Why each magic number#

  • tokenId = 3557 — an arbitrary listed SmolBrain. The bug is independent of the token id; #3557 is simply the one the PoC picks. Its listing is confirmed at output.txt:21.
  • _quantity = 0 — the exploit value. Setting quantity to zero makes totalPrice = pricePerItem * 0 = 0 while still passing listing.quantity (1) >= 0. This is the entire attack.
  • _pricePerItem = 6_969_000_000_000_000_000_000 (= 6,969 × 1e18) — exactly the listing's stored pricePerItem (output.txt:21), so the require(pricePerItem == _pricePerItem) slippage check passes. It is not the amount paid; the amount paid is _pricePerItem * _quantity = 0. The PoC must pass the real unit price (not a smaller number) precisely because the router does validate the unit price — the attacker lies about quantity, not price.

Remediation#

  1. Require _quantity > 0 in both contracts. Add require(_quantity > 0, "zero quantity") at the top of TreasureMarketplaceBuyer.buyItem and TreasureMarketplace.buyItem. This alone closes the zero-payment path.
  2. For ERC721, require _quantity == 1 (and listing.quantity == 1). An ERC721 "item" is atomic; any other quantity is meaningless and is the root ambiguity the attacker exploited. In TreasureMarketplace.buyItem, when the collection is ERC721, revert unless _quantity == 1.
  3. Make the payment amount authoritative, not a derived product. The marketplace — not the router — should compute and pull listing.pricePerItem * _quantity from the buyer (the inner _buyItem already does this, but the router pre-pulls its own separately computed amount and the inner contract trusts _msgSender()'s allowance). Centralize the transfer in one place, against the stored listing.
  4. Delete the listing on any successful ERC721 sale. The listedItem.quantity == _quantity branch that skips deletion (:249-253) is correct for ERC1155 partial fills but must not leave a sold ERC721 re-listed. Treat ERC721 sales as always consuming the whole listing.
  5. Sanity-check the ItemSold / reportSale data. reportSale recorded a 6,969 MAGIC "sale" for a transaction that moved 0 MAGIC (output.txt:79-80), poisoning the price oracle. Do not report a sale whose paid amount (not the nominal pricePerItem) is zero.
  6. Add a property test: for any listing and any _quantity, buyItem must transfer at least listing.pricePerItem * _quantity of payment, and an ERC721 must only ever move when _quantity == 1.

How to reproduce#

BASH
_shared/run_poc.sh 2022-03-TreasureDAO_exp --mt testExploit -vvvvv
  • The fork is served offline from the shared harness: setUp calls createSelectFork("http://127.0.0.1:8547", 7_322_694) (TreasureDAO_exp.sol:14-16), i.e. a local anvil instance replaying Arbitrum state at block 7,322,694 from anvil_state.json. There is no public RPC endpoint in foundry.toml; do not supply one.
  • foundry.toml sets evm_version = "cancun" (the PoC itself is pragma 0.8.10, the verified on-chain sources are 0.8.7).
  • The detected test function is testExploit (TreasureDAO_exp.sol:18) — that is the --mt value above.
  • Result: [PASS] with NFT ownership flipping from the original owner to the attacker. Expected tail of output.txt:
CODE
Ran 1 test for test/TreasureDAO_exp.sol:ContractTest
[PASS] testExploit() (gas: 339919)
Logs:
  Original NFT owner of SmolBrain:: 0x52B24BecaE3fa1036cA0e956cd987D48A8f0e165
  Exploit completed, NFT owner of SmolBrain:: 0x7FA9385bE102ac3EAc297483Dd6233D62b3e1496
...
Suite result: ok. 1 passed; 0 failed; 0 skipped; finished in 80.88s (78.84s CPU time)

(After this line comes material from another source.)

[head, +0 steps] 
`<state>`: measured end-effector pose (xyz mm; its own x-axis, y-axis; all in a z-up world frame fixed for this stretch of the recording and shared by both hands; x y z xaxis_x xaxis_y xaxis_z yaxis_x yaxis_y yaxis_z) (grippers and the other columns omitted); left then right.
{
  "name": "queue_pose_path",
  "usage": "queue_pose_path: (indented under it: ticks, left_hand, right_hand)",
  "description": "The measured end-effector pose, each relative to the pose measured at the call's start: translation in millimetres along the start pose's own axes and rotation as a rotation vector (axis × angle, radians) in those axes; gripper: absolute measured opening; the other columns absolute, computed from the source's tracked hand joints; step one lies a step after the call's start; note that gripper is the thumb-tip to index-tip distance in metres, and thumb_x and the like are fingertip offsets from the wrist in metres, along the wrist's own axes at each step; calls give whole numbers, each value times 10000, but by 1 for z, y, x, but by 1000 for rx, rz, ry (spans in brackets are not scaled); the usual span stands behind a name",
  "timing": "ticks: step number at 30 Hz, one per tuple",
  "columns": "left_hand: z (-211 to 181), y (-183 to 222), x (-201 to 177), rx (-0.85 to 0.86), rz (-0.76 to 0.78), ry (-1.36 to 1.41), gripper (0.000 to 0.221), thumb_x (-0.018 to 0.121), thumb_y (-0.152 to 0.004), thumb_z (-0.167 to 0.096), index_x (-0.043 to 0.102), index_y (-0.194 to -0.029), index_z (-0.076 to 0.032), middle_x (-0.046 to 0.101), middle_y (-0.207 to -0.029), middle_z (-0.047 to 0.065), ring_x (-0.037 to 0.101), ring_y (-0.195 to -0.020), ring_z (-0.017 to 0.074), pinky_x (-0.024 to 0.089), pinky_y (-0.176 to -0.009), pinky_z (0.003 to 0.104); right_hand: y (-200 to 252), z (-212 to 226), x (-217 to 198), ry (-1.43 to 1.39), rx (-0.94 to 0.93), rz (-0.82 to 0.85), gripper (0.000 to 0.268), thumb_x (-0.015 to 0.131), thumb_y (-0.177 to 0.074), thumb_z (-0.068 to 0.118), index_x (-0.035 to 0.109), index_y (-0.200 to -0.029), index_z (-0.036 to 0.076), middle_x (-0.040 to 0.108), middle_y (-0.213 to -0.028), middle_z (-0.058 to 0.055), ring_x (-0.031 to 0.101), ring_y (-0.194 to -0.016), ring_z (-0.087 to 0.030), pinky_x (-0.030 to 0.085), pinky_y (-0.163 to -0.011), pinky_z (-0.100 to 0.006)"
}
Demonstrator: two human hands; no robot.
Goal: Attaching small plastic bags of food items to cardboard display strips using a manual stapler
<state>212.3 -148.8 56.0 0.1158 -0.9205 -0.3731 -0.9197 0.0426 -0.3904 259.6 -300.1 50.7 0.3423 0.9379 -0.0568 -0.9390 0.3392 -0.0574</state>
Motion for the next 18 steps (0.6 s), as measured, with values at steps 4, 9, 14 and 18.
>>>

Reference: TreasureDAO / Treasure Marketplace zero-quantity buy bug, Arbitrum, March 2022 — the public buy router TreasureMarketplaceBuyer computed payment as _pricePerItem * _quantity without a _quantity > 0 floor, while the inner TreasureMarketplace moved full ERC721 tokens independently of _quantity, allowing listed NFTs (e.g. SmolBrain #3557, listed at 6,969 MAGIC) to be bought for 0 MAGIC.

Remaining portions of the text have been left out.